Mine didn’t turn out quite like that. I don’t have the type of pastry cutter they used to cut the edges. Mine did turn out flaky and delicious nonetheless. You can check out all the action on Flickr.
Home Made Pop Tarts
(recipe adapted from BigOven.com)
Egg Wash
- Pour flour into a large bowl and whisk to get rid of any lumps, then add the butter and shortening. Use a pastry blender or two knives to blend together until some of the mixture resembles breadcrumbs, but there are still recognizable chunks of butter, about 4 minutes of blending.
- Add sugar, baking powder, salt, egg, vodka, and cold water. Mix with large wooden spoon, adding the water gradually, until there are no longer any large pockets of flour in the dough. Wrap the dough in plastic, forming a 4” by 8” rectangle, and chill for at least 30 minutes.

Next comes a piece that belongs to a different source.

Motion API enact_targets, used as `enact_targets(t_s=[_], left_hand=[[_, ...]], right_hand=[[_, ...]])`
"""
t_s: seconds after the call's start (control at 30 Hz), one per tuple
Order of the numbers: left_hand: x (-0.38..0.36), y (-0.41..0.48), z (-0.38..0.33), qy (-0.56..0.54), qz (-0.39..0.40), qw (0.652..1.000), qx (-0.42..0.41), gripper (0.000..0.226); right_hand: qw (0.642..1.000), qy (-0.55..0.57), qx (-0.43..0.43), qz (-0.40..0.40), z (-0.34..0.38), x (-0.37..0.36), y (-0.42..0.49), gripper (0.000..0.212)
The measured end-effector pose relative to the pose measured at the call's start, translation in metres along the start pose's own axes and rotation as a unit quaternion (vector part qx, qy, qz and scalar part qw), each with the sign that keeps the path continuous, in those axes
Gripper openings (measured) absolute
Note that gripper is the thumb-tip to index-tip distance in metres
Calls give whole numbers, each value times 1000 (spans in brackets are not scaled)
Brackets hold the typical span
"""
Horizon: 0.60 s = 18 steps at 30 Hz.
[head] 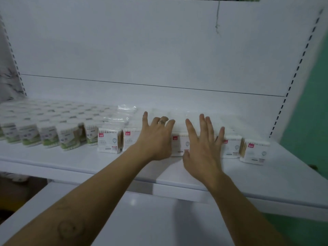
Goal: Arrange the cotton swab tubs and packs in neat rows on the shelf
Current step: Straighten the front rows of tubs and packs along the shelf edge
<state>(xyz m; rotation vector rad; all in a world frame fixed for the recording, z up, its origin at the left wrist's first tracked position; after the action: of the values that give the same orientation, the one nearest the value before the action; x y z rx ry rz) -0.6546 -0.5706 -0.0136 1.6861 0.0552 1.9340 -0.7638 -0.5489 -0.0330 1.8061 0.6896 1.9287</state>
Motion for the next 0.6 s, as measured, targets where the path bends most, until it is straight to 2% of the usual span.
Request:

- Heat the oven to 375 degrees before you are ready to begin baking. After allowing the dough to chill, divide it into four equal portions (use a scale!), keeping one portion out and putting the rest back in plastic in the refrigerator. Make the egg wash - beat egg and heavy cream together in a small bowl. Dust the top of the dough with flour, flour your rolling pin, and roll the dough out on a very well floured surface into a 12” x 16” rectangle. I used a silicone mat as a template to determine how large to make my Pop Tarts. Cut into 8 equal sized rectangles. Spoon jam into the center of half of the dough rectangles, leaving about 1/2” around the edge. Brush the edges around the jam with the egg wash. Flip the un-jammed dough onto it’s partner and press down along the edges. Use a fork to crimp edges down and seal the jam inside. Transfer to a parchment paper lined baking sheet. Poke a few holes in the top of the pastry, then lightly brush egg wash over the top of the dough. Place in the oven for 30 minutes, turning half way through. Let cool for 10 minutes.
- As one batch is baking, you can prepare the next through brushing the egg wash over the top, unless by that point the first batch is done baking. Otherwise, place the waiting pastries in the fridge, covered with plastic wrap, and repeat with the remaining larger pieces of dough.
The Pop Tarts really are better if you let them cool down for a while, rather than scarfing them down, still steaming, into your greedy mouth. Either way they are exactly what I wanted. The original recipe called for a confectioner’s sugar glaze, which I would have made if I had any. I’ll get some tomorrow to make it true to the ones that can be found at Flour. I filled my Pop Tarts with raspberry jam, what I think is a 3-berry jam my mom made, and apricot preserves mixed with a touch of lemon juice. They are all mouthwatering. I think filling them with something savory (goat cheese and herbs, Parmesan, bacon), or other sweets like chocolate and nuts, would also be outstanding. S’mores! The possibilities are endless.